The Parent type has an extra constructor FldParent Name (Maybe FieldLabelString) that stores the parent Name and the field label. The GlobalRdrElt (GRE) for a field stores the selector name directly, and uses the FldParent constructor to store the field. Thus a field x of type T gives rise this entry in the GlobalRdrEnv:

x |->  GRE $sel:x:MkT (FldParent T (Just x)) LocalDef

Note that the OccName used when adding a GRE to the environment (greOccName) now depends on the parent field: for FldParent it is the field label, if present, rather than the selector name.

Source expressions

An occurrence of a field is represented by the new datatype

data FieldOcc name = FieldOcc RdrName (PostRn name name)

where the first component is the field name as written by the user (hence RdrName), and the second component (filled in by the renamer) is the name of the selector function.

The HsExpr type has an extra constructor HsSingleRecFld (FieldOcc id). Regardless of whether DuplicateRecordFields is enabled, when rnExpr encounters HsVar "x" where x refers to an unambiguous record field foo, it replaces it with HsSingleRecFld (FieldOcc "foo" $sel:foo:MkT). The point of this constructor is so we can pretty-print the field name, but store the selector name for typechecking.

Where an AST representation type (e.g. HsRecField or ConDeclField) contained an argument of type Located id for a field, it now stores a Located (FieldOcc id) aka LFieldOcc id. The new definition of ConDeclField (used in types) is:

data ConDeclField name
  = ConDeclField { cd_fld_names :: [LFieldOcc name]
                   cd_fld_type  :: LBangType name, 
                   cd_fld_doc   :: Maybe LHsDocString }

The new definition of HsRecField is:

type HsRecField id arg = HsRecField' (FieldOcc id) arg
data HsRecField' id arg = HsRecField {
        hsRecFieldLbl :: Located id,
        hsRecFieldArg :: arg,
        hsRecPun      :: Bool }

This is used for record construction and pattern-matching. A separate representation is used for updates, namely

type HsRecUpdField id = HsRecField' (AmbiguousFieldOcc id) (LHsExpr id)

data AmbiguousFieldOcc name
  = Unambiguous RdrName (PostRn name name)
  | Ambiguous   RdrName (PostTc name name)

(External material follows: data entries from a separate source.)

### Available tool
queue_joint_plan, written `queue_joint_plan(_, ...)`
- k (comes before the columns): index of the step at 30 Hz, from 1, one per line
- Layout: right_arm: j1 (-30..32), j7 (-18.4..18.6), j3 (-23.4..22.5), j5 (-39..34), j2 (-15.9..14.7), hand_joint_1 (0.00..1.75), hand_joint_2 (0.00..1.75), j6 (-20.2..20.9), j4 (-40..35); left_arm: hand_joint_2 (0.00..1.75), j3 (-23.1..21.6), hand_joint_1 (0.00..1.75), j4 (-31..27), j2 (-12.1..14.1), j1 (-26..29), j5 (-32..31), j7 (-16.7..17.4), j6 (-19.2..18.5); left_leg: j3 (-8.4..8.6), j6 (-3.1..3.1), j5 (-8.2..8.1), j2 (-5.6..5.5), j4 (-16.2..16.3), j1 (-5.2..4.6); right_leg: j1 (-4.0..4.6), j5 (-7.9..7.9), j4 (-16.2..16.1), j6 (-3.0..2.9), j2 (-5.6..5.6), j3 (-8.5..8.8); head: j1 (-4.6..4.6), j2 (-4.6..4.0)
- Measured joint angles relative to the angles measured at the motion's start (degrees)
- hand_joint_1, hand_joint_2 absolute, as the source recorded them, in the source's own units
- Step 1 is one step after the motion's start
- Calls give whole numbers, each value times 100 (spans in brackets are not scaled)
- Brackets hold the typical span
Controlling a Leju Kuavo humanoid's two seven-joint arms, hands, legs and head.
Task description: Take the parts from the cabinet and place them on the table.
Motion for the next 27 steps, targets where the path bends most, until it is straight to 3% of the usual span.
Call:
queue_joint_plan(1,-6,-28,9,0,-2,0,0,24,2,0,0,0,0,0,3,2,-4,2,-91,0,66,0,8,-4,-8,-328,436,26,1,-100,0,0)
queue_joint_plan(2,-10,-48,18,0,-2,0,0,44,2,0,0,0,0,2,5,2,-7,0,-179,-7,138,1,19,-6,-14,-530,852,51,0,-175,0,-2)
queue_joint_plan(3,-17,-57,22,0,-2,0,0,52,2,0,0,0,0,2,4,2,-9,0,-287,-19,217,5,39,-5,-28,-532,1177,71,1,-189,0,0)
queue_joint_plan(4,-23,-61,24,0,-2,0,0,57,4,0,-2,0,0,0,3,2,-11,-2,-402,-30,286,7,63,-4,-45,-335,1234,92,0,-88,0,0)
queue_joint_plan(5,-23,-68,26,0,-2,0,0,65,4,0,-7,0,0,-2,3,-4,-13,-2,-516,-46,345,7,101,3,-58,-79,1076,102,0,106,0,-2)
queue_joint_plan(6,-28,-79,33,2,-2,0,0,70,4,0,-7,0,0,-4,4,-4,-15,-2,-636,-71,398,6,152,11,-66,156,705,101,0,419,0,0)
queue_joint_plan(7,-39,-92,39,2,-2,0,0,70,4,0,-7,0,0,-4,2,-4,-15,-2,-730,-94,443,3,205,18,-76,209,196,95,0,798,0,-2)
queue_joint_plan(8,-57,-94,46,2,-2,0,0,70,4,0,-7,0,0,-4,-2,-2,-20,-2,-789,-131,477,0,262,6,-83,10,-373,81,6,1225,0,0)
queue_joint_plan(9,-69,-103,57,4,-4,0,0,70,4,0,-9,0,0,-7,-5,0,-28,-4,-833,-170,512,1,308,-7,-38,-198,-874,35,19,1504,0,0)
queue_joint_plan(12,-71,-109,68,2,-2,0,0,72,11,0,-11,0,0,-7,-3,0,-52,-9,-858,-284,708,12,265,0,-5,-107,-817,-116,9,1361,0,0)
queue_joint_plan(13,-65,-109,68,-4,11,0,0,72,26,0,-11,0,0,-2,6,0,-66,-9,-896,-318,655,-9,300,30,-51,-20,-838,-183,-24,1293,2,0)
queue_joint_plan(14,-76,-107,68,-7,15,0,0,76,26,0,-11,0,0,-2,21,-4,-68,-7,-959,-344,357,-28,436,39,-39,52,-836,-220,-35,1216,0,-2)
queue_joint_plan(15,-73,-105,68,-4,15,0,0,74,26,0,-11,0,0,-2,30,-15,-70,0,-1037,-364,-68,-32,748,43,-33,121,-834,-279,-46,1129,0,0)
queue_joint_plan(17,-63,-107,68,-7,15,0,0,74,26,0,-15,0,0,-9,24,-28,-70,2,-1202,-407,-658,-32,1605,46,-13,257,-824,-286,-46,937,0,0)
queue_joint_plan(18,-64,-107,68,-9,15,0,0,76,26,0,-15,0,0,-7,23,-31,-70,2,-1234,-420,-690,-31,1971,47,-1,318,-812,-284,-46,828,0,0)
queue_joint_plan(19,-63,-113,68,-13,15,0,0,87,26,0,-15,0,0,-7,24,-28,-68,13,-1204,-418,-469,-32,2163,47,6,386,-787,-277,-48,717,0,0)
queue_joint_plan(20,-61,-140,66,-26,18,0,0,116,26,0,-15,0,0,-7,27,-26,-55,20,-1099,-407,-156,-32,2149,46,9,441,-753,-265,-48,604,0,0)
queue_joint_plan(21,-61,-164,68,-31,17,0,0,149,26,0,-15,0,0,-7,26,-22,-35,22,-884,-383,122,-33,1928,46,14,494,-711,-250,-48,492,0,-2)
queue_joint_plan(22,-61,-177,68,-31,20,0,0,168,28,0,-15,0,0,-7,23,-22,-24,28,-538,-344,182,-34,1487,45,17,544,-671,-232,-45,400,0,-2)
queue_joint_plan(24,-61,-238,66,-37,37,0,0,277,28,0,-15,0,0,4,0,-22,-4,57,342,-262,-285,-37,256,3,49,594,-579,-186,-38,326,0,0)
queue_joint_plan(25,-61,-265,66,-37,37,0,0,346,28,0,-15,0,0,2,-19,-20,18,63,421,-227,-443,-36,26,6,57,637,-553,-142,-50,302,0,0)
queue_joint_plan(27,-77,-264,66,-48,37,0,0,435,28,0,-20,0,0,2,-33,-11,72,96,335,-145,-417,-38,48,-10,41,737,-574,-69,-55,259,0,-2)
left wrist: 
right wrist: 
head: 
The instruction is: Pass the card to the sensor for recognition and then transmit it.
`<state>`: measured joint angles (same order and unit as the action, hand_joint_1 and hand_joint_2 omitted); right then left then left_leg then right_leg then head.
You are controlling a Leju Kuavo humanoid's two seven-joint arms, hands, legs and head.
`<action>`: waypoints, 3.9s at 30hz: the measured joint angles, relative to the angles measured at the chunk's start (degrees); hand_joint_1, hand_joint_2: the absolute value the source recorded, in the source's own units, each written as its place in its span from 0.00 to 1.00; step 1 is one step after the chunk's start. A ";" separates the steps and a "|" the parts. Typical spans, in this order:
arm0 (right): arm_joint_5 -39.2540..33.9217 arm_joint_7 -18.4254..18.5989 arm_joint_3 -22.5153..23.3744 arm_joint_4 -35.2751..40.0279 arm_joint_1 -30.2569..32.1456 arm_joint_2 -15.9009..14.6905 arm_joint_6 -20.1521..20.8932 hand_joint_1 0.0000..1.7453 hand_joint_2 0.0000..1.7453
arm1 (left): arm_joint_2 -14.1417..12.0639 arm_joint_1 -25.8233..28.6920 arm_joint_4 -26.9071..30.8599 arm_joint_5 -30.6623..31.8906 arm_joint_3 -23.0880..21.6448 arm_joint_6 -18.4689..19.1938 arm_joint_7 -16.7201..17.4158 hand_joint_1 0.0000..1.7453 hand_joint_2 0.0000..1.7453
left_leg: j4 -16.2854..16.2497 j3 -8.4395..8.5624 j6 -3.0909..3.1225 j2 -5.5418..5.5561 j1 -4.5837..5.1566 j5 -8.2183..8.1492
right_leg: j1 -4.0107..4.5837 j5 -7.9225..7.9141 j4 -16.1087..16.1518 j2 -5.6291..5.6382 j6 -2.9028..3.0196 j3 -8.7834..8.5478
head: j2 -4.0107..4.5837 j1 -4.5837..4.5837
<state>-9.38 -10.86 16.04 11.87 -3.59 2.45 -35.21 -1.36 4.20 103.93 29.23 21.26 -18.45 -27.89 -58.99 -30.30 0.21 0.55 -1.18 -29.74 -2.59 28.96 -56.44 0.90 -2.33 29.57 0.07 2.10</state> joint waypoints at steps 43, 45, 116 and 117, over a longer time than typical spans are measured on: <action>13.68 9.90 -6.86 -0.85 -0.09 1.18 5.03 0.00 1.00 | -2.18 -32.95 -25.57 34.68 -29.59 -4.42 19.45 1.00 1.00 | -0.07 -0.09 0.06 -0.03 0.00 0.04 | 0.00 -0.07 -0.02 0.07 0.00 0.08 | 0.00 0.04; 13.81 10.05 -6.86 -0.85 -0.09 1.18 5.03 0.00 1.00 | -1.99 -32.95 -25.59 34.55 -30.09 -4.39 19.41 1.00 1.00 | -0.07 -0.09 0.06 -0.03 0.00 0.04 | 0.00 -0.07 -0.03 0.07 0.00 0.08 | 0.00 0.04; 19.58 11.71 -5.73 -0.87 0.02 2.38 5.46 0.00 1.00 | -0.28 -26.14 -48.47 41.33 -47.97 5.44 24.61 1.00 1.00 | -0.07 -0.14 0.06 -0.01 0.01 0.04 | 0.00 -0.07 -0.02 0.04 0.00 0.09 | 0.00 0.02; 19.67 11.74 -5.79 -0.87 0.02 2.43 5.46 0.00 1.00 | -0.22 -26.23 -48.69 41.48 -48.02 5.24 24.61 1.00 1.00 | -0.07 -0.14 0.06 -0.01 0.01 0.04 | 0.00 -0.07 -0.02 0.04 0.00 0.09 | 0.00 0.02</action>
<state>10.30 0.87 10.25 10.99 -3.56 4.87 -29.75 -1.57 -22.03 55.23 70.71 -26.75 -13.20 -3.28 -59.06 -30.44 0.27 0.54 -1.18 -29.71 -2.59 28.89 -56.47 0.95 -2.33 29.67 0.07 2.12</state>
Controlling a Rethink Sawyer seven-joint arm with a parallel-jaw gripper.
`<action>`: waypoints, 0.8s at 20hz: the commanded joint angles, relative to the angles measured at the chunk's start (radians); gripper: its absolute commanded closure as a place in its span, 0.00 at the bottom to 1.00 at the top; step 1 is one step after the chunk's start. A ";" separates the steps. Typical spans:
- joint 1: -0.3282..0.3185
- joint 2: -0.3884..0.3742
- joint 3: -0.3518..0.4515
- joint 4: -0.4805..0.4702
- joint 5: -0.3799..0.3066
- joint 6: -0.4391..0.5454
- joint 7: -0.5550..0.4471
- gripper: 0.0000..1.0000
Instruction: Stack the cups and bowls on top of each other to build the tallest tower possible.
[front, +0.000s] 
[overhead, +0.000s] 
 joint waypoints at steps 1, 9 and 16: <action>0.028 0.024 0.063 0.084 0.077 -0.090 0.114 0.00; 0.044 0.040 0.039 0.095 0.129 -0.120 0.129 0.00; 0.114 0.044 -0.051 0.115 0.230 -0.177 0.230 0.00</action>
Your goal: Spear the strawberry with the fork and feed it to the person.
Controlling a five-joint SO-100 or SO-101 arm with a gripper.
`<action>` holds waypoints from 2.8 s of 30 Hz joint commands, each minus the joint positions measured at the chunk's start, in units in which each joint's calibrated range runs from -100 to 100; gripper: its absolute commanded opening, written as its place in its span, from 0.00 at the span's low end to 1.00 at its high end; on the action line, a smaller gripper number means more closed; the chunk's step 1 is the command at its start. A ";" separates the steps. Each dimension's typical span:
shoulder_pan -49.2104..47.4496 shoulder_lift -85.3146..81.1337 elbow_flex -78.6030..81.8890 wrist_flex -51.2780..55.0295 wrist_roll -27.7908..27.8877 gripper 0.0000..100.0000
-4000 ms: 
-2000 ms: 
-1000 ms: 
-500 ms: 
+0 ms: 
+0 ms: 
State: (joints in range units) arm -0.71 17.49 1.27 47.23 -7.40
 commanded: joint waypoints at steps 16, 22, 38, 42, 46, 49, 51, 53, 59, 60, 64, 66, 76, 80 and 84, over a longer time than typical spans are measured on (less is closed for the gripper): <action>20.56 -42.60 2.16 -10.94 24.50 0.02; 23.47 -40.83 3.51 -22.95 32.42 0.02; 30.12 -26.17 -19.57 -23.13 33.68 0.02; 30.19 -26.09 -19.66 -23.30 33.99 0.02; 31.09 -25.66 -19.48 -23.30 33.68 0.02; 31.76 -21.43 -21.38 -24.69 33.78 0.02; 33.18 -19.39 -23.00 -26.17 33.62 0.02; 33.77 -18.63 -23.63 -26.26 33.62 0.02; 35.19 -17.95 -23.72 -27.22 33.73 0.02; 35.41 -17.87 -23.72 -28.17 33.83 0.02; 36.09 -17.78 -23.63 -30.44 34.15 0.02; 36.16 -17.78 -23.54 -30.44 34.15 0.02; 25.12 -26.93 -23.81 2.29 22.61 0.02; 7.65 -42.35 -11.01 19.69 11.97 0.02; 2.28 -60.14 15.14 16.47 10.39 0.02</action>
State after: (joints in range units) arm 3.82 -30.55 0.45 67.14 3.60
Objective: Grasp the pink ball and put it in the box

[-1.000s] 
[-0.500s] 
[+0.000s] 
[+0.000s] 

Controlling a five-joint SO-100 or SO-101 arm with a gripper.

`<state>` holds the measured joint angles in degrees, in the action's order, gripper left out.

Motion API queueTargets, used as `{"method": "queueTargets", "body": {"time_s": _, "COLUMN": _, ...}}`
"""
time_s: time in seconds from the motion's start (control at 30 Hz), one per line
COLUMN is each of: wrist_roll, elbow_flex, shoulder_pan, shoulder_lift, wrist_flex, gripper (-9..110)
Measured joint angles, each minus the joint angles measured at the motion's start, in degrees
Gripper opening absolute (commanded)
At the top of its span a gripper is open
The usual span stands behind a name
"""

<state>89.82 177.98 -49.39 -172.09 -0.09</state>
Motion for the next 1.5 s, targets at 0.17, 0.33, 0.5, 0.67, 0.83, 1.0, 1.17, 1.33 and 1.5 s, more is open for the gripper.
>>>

An AmbiguousFieldOcc represents an occurrence of a field that is potentially ambiguous after the renamer, with the ambiguity resolved by the typechecker. We always store the 'RdrName' that the user originally wrote, and store the selector function after the renamer (for unambiguous occurrences) or the typechecker (for ambiguous occurrences).

Data families

Consider the following:

data family F (a :: *) :: *
data instance F Int  = MkF1 { foo :: Int }
data instance F Bool = MkF2 { foo :: Bool }

This is perfectly sensible, and gives rise to two *different* record selectors foo. Thus we use the name of the first data constructor, rather than the type constructor, when naming the record selectors: we get $sel:foo:R:MkF1 and $sel:foo:R:MkF2. Lexically (in the GlobalRdrEnv) the selectors still have the family tycon are their parent.

Mangling selector names

We could mangle selector names (using $sel:foo:MkT instead of foo) even when the extension is disabled, but we decided not to because the selectors really should be in scope with their original names, and doing otherwise leads to:

  • Trouble with import/export
  • Trouble with deriving instances in GHC.Generics (makes up un-renamed syntax using field RdrNames)
  • Boot files that export record selectors not working

Note that Template Haskell will see the mangled selector names instead of the original field labels, when looking at a datatype declared in a module with DuplicateRecordFields enabled. This isn't ideal - should we change the TH representation type so it can get access to both the label and selector?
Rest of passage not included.